§ **PROBLEM STATEMENT**
Please copy out the listing below in full and exactly.
----------------------------------------
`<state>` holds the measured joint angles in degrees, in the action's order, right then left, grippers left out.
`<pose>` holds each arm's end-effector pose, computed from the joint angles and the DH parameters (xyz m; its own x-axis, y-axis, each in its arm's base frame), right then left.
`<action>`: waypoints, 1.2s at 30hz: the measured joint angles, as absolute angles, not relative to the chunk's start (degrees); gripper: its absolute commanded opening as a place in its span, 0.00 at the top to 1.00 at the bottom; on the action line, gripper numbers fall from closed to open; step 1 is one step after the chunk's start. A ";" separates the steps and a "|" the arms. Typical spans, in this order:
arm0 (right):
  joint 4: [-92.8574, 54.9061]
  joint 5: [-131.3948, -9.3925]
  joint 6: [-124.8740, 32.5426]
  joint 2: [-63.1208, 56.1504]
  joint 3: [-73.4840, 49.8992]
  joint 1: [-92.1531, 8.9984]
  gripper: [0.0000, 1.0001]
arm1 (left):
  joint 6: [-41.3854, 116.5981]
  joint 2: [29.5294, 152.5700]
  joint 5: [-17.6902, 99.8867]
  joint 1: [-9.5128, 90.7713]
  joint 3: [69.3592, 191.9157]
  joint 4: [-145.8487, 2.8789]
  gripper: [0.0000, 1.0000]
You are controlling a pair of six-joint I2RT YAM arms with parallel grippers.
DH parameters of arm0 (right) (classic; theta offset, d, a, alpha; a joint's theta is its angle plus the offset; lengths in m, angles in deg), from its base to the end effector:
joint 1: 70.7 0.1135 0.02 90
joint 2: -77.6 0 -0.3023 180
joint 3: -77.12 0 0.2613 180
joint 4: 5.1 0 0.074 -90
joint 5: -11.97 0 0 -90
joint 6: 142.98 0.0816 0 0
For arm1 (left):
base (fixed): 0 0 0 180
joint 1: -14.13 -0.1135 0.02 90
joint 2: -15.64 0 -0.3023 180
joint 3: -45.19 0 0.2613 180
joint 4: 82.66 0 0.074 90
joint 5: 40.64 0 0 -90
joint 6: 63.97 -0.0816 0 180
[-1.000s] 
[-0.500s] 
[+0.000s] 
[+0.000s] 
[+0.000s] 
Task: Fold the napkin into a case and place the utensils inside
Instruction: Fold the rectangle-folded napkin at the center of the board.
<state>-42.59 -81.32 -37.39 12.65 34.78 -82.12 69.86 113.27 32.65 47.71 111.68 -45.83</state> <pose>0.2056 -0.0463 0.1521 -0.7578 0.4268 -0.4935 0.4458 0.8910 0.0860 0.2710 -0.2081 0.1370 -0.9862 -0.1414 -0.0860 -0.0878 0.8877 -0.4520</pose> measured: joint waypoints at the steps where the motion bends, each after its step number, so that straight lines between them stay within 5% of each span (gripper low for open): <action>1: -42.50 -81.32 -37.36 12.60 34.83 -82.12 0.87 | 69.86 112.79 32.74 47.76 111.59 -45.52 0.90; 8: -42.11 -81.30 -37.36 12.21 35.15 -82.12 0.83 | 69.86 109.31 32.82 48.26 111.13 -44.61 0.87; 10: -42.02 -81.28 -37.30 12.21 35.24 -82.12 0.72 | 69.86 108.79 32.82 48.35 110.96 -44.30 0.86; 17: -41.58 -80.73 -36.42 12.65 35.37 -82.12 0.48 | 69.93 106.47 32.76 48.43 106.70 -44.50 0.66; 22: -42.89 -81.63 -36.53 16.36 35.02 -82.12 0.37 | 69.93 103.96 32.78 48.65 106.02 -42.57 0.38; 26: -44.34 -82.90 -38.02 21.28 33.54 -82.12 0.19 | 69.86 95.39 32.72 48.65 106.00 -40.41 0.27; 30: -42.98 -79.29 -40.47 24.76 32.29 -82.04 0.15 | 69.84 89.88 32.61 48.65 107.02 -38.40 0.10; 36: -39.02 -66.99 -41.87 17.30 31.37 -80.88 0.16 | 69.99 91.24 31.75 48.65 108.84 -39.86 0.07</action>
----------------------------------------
§ **EXERCISE OUTPUT**
`<state>` holds the measured joint angles in degrees, in the action's order, right then left, grippers left out.
`<pose>` holds each arm's end-effector pose, computed from the joint angles and the DH parameters (xyz m; its own x-axis, y-axis, each in its arm's base frame), right then left.
`<action>`: waypoints, 1.2s at 30hz: the measured joint angles, as absolute angles, not relative to the chunk's start (degrees); gripper: its absolute commanded opening as a place in its span, 0.00 at the top to 1.00 at the bottom; on the action line, gripper numbers fall from closed to open; step 1 is one step after the chunk's start. A ";" separates the steps and a "|" the arms. Typical spans, in this order:
arm0 (right):
  joint 4: [-92.8574, 54.9061]
  joint 5: [-131.3948, -9.3925]
  joint 6: [-124.8740, 32.5426]
  joint 2: [-63.1208, 56.1504]
  joint 3: [-73.4840, 49.8992]
  joint 1: [-92.1531, 8.9984]
  gripper: [0.0000, 1.0001]
arm1 (left):
  joint 6: [-41.3854, 116.5981]
  joint 2: [29.5294, 152.5700]
  joint 5: [-17.6902, 99.8867]
  joint 1: [-9.5128, 90.7713]
  joint 3: [69.3592, 191.9157]
  joint 4: [-145.8487, 2.8789]
  gripper: [0.0000, 1.0000]
You are controlling a pair of six-joint I2RT YAM arms with parallel grippers.
DH parameters of arm0 (right) (classic; theta offset, d, a, alpha; a joint's theta is its angle plus the offset; lengths in m, angles in deg), from its base to the end effector:
joint 1: 70.7 0.1135 0.02 90
joint 2: -77.6 0 -0.3023 180
joint 3: -77.12 0 0.2613 180
joint 4: 5.1 0 0.074 -90
joint 5: -11.97 0 0 -90
joint 6: 142.98 0.0816 0 0
For arm1 (left):
base (fixed): 0 0 0 180
joint 1: -14.13 -0.1135 0.02 90
joint 2: -15.64 0 -0.3023 180
joint 3: -45.19 0 0.2613 180
joint 4: 82.66 0 0.074 90
joint 5: 40.64 0 0 -90
joint 6: 63.97 -0.0816 0 180
[-1.000s] 
[-0.500s] 
[+0.000s] 
[+0.000s] 
[+0.000s] 
Task: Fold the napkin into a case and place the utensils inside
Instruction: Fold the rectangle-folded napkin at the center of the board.
<state>-42.59 -81.32 -37.39 12.65 34.78 -82.12 69.86 113.27 32.65 47.71 111.68 -45.83</state> <pose>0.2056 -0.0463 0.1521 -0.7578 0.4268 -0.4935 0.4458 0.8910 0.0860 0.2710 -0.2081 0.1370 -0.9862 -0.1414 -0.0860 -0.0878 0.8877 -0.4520</pose> measured: joint waypoints at the steps where the motion bends, each after its step number, so that straight lines between them stay within 5% of each span (gripper low for open): <action>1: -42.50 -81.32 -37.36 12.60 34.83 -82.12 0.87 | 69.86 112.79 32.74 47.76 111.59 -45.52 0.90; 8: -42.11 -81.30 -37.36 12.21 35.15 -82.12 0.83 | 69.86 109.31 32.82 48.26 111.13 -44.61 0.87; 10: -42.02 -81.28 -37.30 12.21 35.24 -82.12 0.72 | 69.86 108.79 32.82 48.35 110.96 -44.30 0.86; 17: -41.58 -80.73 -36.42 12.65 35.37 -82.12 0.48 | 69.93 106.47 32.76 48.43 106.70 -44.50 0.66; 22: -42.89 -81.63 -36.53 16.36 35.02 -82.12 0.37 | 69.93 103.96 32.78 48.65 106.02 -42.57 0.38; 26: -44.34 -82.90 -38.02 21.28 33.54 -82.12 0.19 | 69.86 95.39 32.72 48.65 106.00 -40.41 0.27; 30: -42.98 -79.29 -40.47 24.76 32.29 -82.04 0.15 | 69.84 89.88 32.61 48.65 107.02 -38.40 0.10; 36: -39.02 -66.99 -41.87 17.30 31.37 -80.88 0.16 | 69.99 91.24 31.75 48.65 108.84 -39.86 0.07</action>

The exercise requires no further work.